If you take time to sum up, the opponents are going to be given time to sum up, equal time.

If you want to take 10 minutes for summing up by Mr. Johnson, or yourself, you are very welcome to do it.

First, however, there is a young woman here who wants to make a brief statement.

Go around to the witness chair, please.

STATEMENT OF MISS BERYL DILL, ARLINGTON, VA. Miss DILL. My name is Beryl Dill. My address is Arlington, Va.

A lot of the other girls have not had the opportunity to study and know what alcohol is and what it does. They do not realize the results and the end thereof after using alcoholic beverages. They do not realize that it does not make for such a happy or desirable home as the glamourized liquor advertisements try to make it appear.

A nice teen-ager does not appreciate and is getting tired of going to parties where beer and cocktails are served. Teen-agers do not care to have their escorts' brains fogged by even one drink to the point that he cannot be considered 100 percent reliable.

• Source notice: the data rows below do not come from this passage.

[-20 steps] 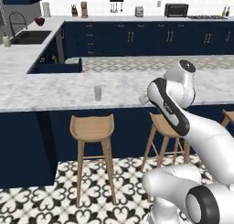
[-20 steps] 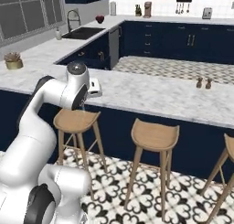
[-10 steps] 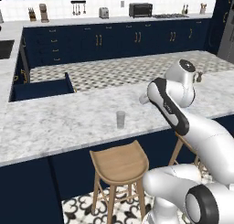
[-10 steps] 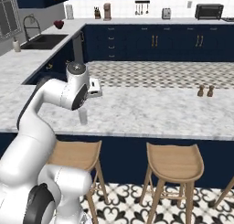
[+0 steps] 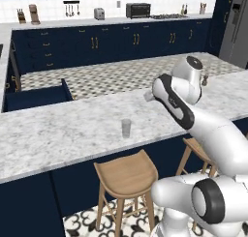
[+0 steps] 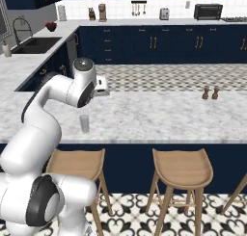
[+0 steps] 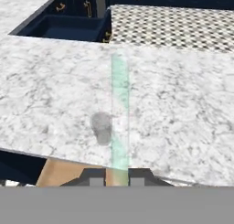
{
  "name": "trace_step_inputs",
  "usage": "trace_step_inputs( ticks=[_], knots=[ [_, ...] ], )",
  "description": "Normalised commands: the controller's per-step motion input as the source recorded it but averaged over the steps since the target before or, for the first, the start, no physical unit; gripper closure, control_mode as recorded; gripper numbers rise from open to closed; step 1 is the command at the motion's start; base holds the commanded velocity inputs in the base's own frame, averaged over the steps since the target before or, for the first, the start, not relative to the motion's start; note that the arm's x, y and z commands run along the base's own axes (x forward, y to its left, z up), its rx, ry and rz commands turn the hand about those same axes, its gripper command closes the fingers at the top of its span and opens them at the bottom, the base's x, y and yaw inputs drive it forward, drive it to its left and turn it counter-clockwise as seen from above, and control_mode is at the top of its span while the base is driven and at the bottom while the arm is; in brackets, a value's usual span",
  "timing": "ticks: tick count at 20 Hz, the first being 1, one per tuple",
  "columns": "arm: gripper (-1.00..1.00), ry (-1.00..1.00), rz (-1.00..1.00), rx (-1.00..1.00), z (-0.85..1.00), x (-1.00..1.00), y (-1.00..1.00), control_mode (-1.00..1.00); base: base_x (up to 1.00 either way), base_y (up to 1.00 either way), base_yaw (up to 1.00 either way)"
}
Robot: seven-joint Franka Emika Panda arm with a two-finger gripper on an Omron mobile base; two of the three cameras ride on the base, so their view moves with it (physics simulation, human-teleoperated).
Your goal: Take a straw from the drawer in front and place it inside the glass cup on the dining counter.
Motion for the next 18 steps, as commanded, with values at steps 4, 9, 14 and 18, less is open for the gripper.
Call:
trace_step_inputs(
  ticks=[4, 9, 14, 18],
  knots=[
    [1.00, -0.27, 0.38, 0.26, 0.40, 0.00, 0.00, -1.00, 0.00, 0.00, 0.00],
    [1.00, -0.21, 0.55, 0.29, 0.06, 0.04, 0.00, -1.00, 0.00, 0.00, 0.00],
    [1.00, -0.03, 0.58, 0.24, -0.08, 0.43, 0.36, -1.00, 0.00, 0.00, 0.00],
    [1.00, 0.00, 0.47, 0.17, -0.11, 0.15, 0.50, -1.00, 0.00, 0.00, 0.00]
  ],
)
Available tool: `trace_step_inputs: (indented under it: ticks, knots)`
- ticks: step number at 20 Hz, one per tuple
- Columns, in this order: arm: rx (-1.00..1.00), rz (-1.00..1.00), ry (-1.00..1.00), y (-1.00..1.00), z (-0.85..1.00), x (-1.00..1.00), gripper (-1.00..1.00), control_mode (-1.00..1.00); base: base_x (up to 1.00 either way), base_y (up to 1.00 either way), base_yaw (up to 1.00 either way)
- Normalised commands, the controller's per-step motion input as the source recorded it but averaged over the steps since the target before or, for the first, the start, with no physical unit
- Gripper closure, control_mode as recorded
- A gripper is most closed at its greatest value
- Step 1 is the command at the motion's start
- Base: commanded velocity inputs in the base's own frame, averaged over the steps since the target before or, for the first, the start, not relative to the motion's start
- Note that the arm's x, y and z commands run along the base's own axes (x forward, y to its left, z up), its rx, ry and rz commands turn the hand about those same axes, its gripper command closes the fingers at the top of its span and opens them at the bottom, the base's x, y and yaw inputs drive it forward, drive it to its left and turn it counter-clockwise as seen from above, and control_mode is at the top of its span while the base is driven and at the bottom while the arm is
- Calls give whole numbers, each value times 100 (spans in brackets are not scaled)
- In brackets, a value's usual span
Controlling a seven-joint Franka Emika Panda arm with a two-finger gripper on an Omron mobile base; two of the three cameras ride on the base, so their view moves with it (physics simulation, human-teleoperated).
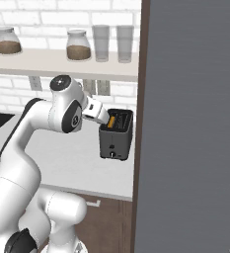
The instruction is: Start the toaster. Once the lever pops up, take the bread to the plate on the dining counter.
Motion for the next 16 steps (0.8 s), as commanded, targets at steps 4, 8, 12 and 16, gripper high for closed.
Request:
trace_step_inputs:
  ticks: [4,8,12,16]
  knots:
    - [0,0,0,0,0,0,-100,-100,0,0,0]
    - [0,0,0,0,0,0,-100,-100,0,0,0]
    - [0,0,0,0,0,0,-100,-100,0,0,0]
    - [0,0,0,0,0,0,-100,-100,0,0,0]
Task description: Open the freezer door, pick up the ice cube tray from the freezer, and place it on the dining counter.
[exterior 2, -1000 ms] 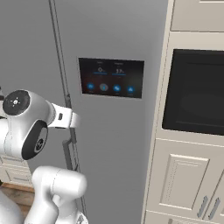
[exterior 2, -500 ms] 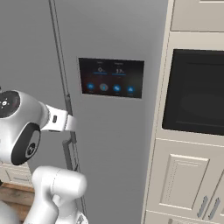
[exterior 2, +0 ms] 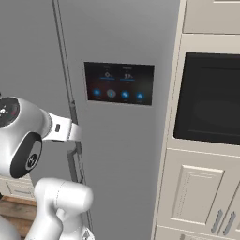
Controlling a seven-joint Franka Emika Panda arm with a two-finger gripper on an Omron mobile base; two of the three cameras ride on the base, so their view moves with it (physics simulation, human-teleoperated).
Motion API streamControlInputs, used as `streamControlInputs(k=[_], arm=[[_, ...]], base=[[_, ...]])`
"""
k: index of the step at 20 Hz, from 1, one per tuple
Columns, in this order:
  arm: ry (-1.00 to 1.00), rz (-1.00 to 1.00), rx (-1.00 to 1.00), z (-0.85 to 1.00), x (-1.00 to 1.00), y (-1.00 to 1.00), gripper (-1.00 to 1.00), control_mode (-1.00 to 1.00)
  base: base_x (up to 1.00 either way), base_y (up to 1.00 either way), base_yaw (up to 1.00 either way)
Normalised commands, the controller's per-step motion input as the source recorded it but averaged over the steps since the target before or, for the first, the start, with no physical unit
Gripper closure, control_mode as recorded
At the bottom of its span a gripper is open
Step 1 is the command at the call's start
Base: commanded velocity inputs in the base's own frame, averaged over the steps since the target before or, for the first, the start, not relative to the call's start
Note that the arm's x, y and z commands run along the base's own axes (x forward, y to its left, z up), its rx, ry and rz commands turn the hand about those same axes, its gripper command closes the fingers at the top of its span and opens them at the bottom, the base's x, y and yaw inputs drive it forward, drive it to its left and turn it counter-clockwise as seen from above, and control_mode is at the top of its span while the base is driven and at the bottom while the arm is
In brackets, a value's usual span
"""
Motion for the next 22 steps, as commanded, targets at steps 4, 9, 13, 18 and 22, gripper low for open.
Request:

We are tired of seeing and hearing alcoholic beverage ads make it appear that we accumulate our charm and our unbounded intelligence by the use of certain brands.

I beg you, as the future homemakers, to protect tomorrow's home from alcohol advertising by the passage of the Capper bill, S. 265.

Senator REED. Now, Mr. Johnson, do you wish to take your 10 minutes ?

I think you had better come around here, if you please.



Mr. JOHNSON. First, there are a few papers here which I desire to get into the record.

One is a brief prepared on the legal and constitutional questions involved in the bill, prepared by Mr. Edward B. Dunford, associate counsel, in this case, for the proponents.

Senator REED. How long is that, Mr. Johnson? We do not want to burden the record too much. Mr. Johnson. I understand that. This particular document is 32

. pages.

Senator REED. All right. We will let it appear.

Mr. Johnson. The last gentleman who appeared directed his attention to that phase of it. Of course, we could probably abbreviate and condense it.

Senator REED. No, we let Mr. Digges read his statement, and he was the first witness who has dealt with the legal and constitutional points. I thought he made a very intelligent discussion on his viewpoint. You are entitled to answer him if you want to, so we will incorporate that into the record.

(The brief referred to is as follows:)



By Edward B. Dunford


This brief is submitted in support of the constitutional authority of Congress to enact S. 265, by Senator Arthur Capper, entitled, "A bill to prohibit the transportation in interstate commerce of advertisements of alcoholic beverages, and for other purposes."


The general purpose of the bill is to prevent the use of the facilities controlled by the Federal Government for the dissemination of advertisements of alcoholic beverages, or the solicitation of orders therefor, when done in the manner proscribed therein. It relates to interstate transportation, radio broadcasting, and the use of the mails.

WHEN INTERSTATE TRANSPORTATION OF ADVERTISEMENTS ILLEGAL Sections 1 and 2 would make it unlawful for any person engaged in the sale of alcoholic beverages, or for any publisher, or the agent of either, to cause to be transported in the mails or otherwise from any State or Territory or the District of Columbia to any other State or Territory or the District of Columbia, any newspaper, periodical, news reel, photographic film, or record for mechanical reproduction advertising alcoholic beverages or containing the solicitation of an order for alcoholic beverages. Such advertising which originates and is circulated within a single State would not be affected, since being wholly intrastate, it would be subject to State law.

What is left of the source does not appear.